(WFRV) – The Wisconsin Department of Natural Resources (DNR) will pay over $100 a bushel for properly collected red pine cones that will go toward its reforestation program.
A release from the Wisconsin DNR states that early September is the prime time to collect red pine cones as they turn from green to a purplish brown, and reddish-brown tips begin to develop.
Officials say that this fall, the DNR’s tree nursery in Boscobel will be sowing the last of the red pine seed they have in storage, leading the DNR to turn to Wisconsin residents to collect seed to replenish their supply.
Red pine is Wisconsin’s number one conifer for timber production and many red pine plantations are now being harvested as they reach maturity. For sites that will be returned to red pine production, that most likely means planting seedlings for regeneration so help in collecting seed now is vital to ensure the future of this valuable timber resource.Jeremiah Auer, DNR Forest Regeneration Specialist
The DNR is looking for red pine cones at that mature stage described above, when the color has just turned brown but the scales have not yet opened to release the seeds.
Red pine cones can be found throughout the state, especially in the sandy soils of central, northwest, and northeast Wisconsin. They are at maturity in southern and central Wisconsin, and are mostly ready for collection in northern Wisconsin, officials say.
The DNR pays $125/bushel for properly collected red pine cones, a bushel typically nets about half of a pound of viable seeds.
How to Collect – According to the Wisconsin DNR
- Before collecting cones, contact one of the state nurseries to ensure purchasing is still open.
- Griffith Nursery in Wisconsin Rapids: 715-424-3700
- Wilson Nursery in Boscobel: 608-375-4123
- Hayward Nursery in Hayward: 715-492-1204
- All seed must be of natural origin. Trees in your yard are not appropriate for seed harvest.
- Seed must be separated and labeled by county of origin.
- Cones must be closed. Red pine cones open and close quickly in response to humidity changes but they disperse most of their seed after opening the first time.
- Red pine cones are mature when they have turned from green to purplish with red-brown tips. Use clippers to snip these mature, unopened cones at the base of the branch.
- Wear gloves so your hands don’t get covered in sap.
- Do not mistake Austrian or Scotch pine for red pine. Scotch pine bark is flaky (especially toward the upper part of the stem) and orange and their cones appear twisted and green, even at maturity. Austrian pine tends to be found in urban environments, has a stocky appearance and darker bark compared to red pine. The DNR’s “Forest Trees of Wisconsin” booklet can help collectors identify red pine.

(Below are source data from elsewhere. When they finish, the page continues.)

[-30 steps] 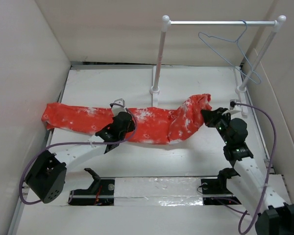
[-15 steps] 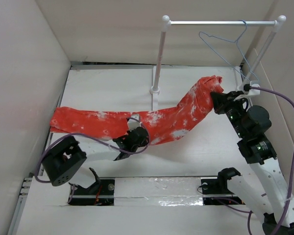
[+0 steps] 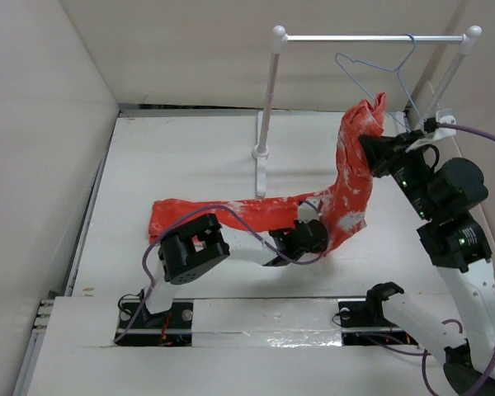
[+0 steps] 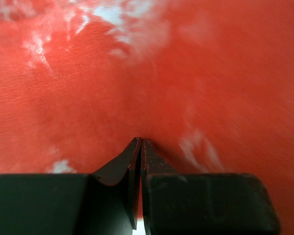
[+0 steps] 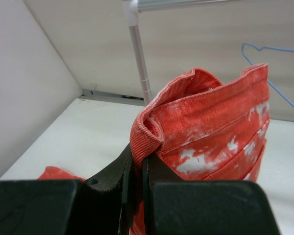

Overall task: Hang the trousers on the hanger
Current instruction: Fold the trousers at the center of the board, then pick up the hanger from the clothesline.

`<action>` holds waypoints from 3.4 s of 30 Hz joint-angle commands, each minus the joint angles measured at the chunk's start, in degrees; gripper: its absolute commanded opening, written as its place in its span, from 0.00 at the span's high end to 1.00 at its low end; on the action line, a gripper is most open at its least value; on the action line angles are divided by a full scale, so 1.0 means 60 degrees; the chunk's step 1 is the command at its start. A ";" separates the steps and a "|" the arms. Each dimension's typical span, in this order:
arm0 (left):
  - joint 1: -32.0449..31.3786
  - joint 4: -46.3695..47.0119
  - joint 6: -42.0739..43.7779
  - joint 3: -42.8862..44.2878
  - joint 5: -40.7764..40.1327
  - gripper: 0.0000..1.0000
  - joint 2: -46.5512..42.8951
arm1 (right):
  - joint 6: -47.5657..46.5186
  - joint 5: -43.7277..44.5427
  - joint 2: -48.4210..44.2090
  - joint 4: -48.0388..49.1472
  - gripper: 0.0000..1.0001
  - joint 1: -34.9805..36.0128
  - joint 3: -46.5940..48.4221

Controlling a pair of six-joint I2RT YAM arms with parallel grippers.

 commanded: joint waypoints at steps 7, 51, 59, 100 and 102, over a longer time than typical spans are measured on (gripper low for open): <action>0.1402 -0.0680 0.0592 -0.1996 -0.0372 0.88 -0.3824 | -0.0398 0.0079 0.2176 0.1755 1.00 0.1621 0.1355; 0.6653 -0.1296 -0.0053 -0.6209 0.0713 0.71 -1.0321 | 0.1431 0.2247 0.5183 0.5856 1.00 0.5065 -0.5701; 0.7019 -0.0915 0.0077 -0.7732 0.0945 0.71 -1.0803 | 0.2516 0.2787 0.5681 0.6912 1.00 0.6205 -0.7738; 0.2844 0.1503 0.3170 -0.5024 0.2205 1.00 -0.7830 | -0.3372 -0.4080 0.7482 0.3074 0.13 -0.6463 0.2909; 0.2844 0.1474 0.3111 -0.4994 0.2380 1.00 -0.7801 | -0.3343 -0.4386 0.7817 0.2913 0.23 -0.6463 0.3127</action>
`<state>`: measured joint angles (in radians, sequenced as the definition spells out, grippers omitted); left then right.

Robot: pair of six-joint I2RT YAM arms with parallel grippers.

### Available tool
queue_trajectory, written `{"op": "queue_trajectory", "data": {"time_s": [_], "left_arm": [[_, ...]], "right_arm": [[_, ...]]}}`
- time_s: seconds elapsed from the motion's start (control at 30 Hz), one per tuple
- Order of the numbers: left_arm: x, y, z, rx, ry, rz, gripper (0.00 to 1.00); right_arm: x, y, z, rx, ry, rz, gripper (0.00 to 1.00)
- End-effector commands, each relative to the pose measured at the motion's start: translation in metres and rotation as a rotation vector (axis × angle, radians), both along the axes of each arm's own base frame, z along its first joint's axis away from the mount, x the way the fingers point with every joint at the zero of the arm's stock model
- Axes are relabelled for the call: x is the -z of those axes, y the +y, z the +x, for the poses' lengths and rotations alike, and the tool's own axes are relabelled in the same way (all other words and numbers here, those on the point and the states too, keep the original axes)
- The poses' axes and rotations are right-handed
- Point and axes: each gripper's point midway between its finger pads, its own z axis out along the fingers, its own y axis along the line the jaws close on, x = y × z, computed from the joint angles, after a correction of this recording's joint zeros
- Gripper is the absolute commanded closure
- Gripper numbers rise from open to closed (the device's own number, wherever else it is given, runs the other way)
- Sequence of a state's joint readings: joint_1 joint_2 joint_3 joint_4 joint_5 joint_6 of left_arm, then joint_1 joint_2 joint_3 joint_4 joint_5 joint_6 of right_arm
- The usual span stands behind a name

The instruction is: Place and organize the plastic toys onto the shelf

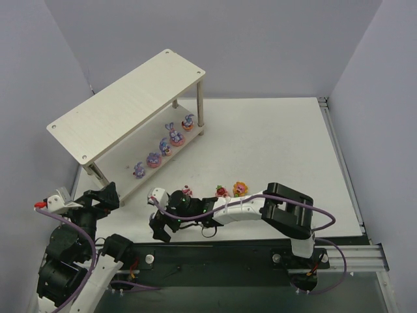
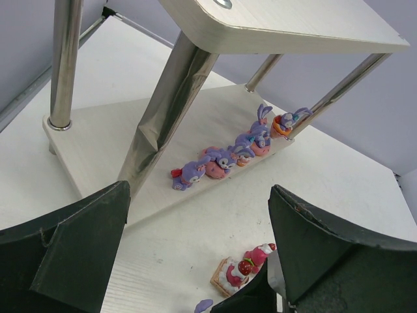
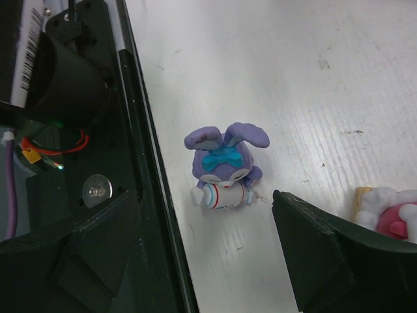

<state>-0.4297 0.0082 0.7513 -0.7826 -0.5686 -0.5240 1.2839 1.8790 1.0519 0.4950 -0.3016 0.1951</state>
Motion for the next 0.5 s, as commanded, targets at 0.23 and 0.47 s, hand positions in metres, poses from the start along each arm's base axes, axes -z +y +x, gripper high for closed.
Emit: {"op": "queue_trajectory", "data": {"time_s": [0.23,0.47], "left_arm": [[-0.006,-0.001,-0.002,0.010,-0.028,-0.020,0.03],[-0.005,-0.001,-0.002,0.010,-0.025,-0.017,0.03]], "right_arm": [[0.005,0.029,0.012,0.031,-0.031,0.059,0.16],[0.013,0.037,0.019,0.042,-0.054,0.052,0.18]]}}
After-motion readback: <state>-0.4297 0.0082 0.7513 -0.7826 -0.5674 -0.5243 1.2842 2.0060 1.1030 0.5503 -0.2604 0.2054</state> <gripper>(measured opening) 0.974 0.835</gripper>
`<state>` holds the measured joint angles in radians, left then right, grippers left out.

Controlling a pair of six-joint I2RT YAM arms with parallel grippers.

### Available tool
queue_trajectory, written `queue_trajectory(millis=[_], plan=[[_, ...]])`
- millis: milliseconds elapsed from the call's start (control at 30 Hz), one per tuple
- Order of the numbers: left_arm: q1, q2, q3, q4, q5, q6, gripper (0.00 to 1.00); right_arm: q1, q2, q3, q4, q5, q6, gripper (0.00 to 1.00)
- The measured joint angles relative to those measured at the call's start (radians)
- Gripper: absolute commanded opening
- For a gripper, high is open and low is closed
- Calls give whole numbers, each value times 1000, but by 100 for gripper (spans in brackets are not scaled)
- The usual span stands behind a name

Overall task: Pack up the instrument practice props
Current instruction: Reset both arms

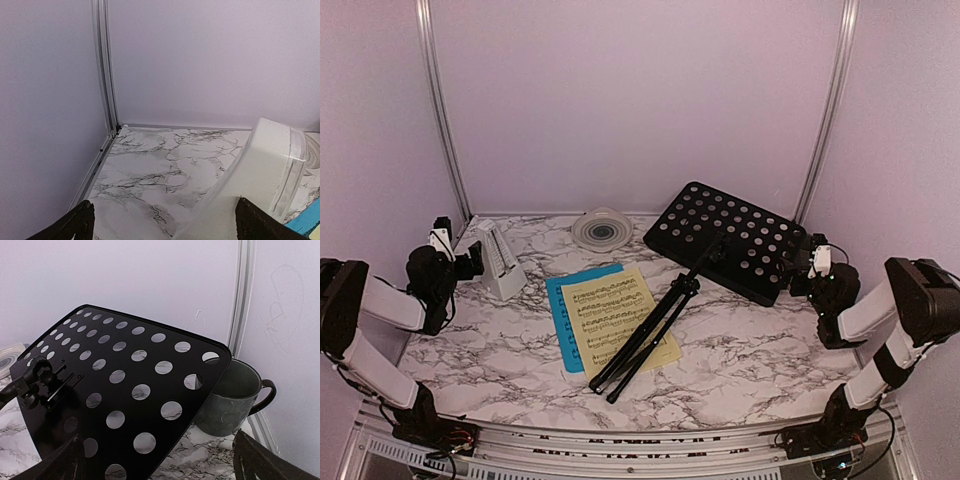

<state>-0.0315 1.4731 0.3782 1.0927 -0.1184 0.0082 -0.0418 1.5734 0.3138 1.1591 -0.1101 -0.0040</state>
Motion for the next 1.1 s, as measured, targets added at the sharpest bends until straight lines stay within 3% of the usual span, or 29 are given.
queue_trajectory(millis=[1100], plan=[[-7, 0, 0, 3, -32, 0, 99, 0, 0, 0, 0, 0, 0, 100]])
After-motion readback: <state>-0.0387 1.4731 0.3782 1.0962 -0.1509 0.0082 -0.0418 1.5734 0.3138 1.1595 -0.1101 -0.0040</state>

- Get permission from the landowner before collecting cones.
How to Sell
- After collecting, store the cones in a cool, dry area to limit mold growth or cone opening.
- Store the cones in breathable containers.
- Deliver the cones to one of the DNR buying stations as soon as possible. View buying stations on our Sell Tree Seed webpage.
- If there is excess debris mixed in with the cones, they may be rejected or a price reduction applied. The DNR reserves the right to refuse purchase if the cones don’t meet specifications.